• **ASSIGNMENT**: When you reach the line that contains "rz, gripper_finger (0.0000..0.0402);" in the data below, start reproducing lines exactly, and stop after the line that contains "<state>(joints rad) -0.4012".
** Opening DATA TO PROCESS block **
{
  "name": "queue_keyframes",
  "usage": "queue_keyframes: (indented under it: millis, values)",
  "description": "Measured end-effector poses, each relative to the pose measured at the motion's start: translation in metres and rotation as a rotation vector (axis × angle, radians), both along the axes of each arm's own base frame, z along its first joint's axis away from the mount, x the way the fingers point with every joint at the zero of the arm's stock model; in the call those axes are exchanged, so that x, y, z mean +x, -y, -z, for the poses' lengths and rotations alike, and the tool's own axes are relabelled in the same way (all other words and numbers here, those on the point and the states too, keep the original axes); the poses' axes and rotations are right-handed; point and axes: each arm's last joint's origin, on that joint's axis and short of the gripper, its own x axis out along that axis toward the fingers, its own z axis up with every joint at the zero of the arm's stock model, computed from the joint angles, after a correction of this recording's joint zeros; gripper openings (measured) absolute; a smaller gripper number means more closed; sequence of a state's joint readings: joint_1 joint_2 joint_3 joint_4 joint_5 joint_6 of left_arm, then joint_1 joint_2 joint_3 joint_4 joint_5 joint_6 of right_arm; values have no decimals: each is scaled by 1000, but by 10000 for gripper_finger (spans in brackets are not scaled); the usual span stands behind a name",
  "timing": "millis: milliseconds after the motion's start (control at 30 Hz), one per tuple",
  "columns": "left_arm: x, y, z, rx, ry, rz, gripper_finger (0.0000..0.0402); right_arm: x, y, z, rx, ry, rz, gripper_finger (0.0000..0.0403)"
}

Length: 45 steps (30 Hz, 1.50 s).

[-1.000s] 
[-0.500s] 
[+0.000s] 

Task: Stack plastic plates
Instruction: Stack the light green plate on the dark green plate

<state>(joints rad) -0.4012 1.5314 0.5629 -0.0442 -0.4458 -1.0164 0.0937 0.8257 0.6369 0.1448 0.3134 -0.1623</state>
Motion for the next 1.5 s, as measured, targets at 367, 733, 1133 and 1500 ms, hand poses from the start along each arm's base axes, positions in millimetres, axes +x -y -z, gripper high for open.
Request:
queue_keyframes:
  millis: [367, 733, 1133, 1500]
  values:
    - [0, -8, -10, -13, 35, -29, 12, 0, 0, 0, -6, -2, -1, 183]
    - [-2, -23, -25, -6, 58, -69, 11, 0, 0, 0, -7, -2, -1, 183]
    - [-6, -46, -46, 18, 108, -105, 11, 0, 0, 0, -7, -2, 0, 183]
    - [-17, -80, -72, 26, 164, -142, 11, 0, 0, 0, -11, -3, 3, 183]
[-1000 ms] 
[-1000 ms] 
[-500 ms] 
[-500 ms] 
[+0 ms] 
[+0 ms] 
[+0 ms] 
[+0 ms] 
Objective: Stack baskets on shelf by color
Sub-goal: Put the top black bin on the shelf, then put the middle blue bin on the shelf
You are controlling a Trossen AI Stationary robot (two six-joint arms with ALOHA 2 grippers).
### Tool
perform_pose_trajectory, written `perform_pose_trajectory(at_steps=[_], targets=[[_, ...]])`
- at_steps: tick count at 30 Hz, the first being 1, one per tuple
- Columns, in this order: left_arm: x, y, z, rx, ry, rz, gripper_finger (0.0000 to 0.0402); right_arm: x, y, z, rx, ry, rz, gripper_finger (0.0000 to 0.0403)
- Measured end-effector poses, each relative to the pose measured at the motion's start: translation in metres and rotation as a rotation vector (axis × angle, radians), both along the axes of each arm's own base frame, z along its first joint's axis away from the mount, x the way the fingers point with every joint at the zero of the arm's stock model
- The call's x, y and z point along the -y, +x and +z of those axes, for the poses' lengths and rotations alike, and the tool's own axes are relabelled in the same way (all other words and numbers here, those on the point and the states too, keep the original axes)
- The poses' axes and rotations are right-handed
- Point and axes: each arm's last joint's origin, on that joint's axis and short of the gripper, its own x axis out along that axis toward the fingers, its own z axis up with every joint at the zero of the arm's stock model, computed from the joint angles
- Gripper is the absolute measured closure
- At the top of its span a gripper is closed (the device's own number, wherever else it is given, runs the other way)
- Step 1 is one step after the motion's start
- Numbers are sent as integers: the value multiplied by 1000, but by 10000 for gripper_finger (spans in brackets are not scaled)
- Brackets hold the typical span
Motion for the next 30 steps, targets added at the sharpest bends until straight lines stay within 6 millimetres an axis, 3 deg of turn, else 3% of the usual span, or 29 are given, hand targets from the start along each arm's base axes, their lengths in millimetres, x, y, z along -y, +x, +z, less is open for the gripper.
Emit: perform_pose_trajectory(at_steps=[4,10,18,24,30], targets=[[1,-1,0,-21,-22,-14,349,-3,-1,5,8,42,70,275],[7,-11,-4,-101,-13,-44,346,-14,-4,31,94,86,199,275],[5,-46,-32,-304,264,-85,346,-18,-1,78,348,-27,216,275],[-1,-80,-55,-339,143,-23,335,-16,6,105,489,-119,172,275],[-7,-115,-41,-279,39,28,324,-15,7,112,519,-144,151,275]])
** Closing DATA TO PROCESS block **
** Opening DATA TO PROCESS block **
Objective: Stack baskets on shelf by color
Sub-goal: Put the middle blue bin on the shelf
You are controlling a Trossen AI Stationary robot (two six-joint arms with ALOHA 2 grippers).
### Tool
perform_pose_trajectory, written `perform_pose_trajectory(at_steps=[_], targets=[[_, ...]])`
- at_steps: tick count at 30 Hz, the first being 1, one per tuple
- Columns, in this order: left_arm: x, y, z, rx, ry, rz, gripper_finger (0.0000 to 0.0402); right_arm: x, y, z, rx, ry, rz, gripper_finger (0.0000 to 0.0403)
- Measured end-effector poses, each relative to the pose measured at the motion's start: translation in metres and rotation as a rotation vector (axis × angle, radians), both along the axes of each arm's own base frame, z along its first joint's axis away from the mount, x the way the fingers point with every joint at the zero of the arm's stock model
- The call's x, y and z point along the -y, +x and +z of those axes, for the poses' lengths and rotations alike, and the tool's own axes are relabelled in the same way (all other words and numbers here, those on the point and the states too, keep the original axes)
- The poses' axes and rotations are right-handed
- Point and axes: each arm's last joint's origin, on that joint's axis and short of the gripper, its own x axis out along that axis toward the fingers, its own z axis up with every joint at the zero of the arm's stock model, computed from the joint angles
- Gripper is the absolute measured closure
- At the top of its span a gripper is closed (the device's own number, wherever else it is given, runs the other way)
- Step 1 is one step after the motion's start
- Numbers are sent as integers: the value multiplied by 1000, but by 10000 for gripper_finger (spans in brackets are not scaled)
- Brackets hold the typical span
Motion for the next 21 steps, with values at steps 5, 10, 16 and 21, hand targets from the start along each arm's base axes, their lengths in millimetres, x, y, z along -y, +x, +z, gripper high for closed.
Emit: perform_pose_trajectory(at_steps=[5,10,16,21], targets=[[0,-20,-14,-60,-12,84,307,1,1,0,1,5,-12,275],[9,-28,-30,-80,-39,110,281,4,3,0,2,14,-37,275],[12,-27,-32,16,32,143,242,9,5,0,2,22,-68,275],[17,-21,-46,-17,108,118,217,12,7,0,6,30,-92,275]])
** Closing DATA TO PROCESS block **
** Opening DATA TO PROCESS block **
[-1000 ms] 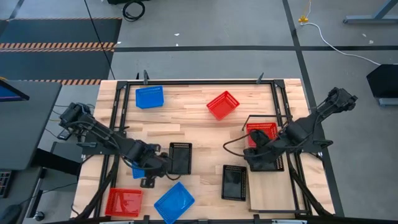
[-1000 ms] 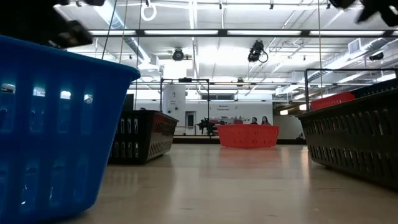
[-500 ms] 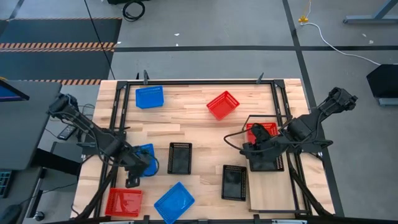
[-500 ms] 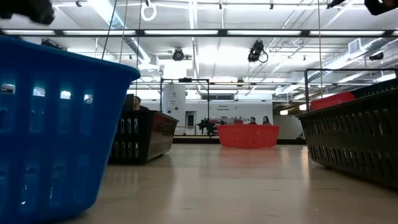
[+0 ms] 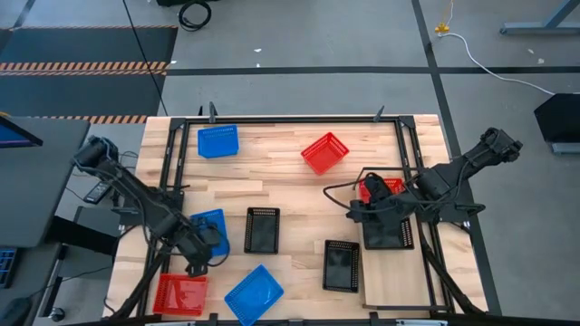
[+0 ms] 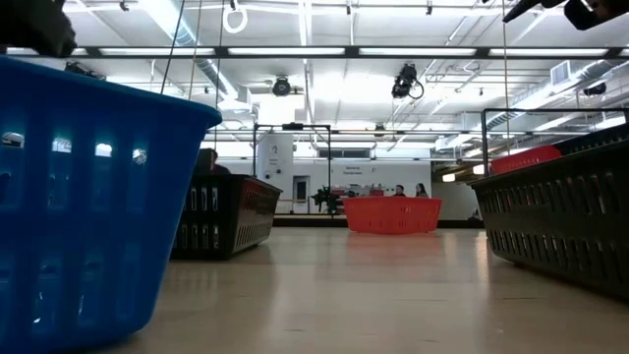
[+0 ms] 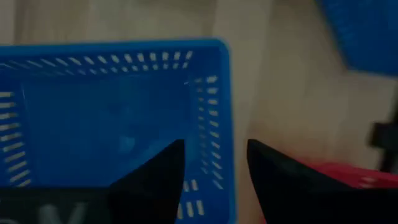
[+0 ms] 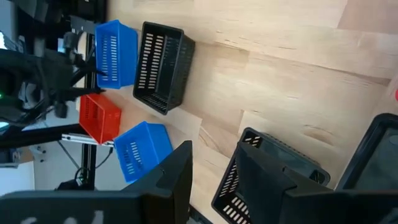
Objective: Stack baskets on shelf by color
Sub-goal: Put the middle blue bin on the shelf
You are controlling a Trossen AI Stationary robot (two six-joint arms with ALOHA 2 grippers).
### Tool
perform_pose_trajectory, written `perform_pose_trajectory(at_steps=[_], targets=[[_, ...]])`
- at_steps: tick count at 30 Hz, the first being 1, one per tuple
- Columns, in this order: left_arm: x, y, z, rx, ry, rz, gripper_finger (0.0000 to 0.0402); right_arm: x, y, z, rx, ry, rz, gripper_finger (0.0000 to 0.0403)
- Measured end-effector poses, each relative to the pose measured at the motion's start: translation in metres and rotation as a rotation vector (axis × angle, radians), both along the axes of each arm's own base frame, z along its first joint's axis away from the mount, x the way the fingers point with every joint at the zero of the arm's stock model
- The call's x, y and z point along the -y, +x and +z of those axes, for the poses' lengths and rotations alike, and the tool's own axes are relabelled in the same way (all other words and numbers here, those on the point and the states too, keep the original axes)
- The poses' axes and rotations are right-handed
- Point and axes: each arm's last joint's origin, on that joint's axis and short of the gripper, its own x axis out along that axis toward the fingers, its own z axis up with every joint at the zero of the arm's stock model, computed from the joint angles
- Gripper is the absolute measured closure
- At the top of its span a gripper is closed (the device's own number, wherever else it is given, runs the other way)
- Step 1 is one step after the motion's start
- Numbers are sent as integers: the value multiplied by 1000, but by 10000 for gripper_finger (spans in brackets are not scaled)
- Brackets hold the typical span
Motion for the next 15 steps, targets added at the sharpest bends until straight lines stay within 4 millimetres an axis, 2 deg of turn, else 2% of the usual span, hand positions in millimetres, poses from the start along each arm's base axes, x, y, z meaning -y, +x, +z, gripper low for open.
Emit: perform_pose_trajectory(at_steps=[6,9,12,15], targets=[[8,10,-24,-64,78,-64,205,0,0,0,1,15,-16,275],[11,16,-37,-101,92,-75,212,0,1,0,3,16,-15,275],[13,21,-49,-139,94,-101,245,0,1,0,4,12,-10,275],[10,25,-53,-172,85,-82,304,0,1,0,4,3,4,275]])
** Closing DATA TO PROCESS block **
• **OUTPUT FOR THIS TASK**:
  "columns": "left_arm: x, y, z, rx, ry, rz, gripper_finger (0.0000..0.0402); right_arm: x, y, z, rx, ry, rz, gripper_finger (0.0000..0.0403)"
}

Length: 45 steps (30 Hz, 1.50 s).

[-1.000s] 
[-0.500s] 
[+0.000s] 

Task: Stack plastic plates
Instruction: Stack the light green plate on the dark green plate

<state>(joints rad) -0.4012 1.5314 0.5629 -0.0442 -0.4458 -1.0164 0.0937 0.8257 0.6369 0.1448 0.3134 -0.1623</state>

The exercise is complete.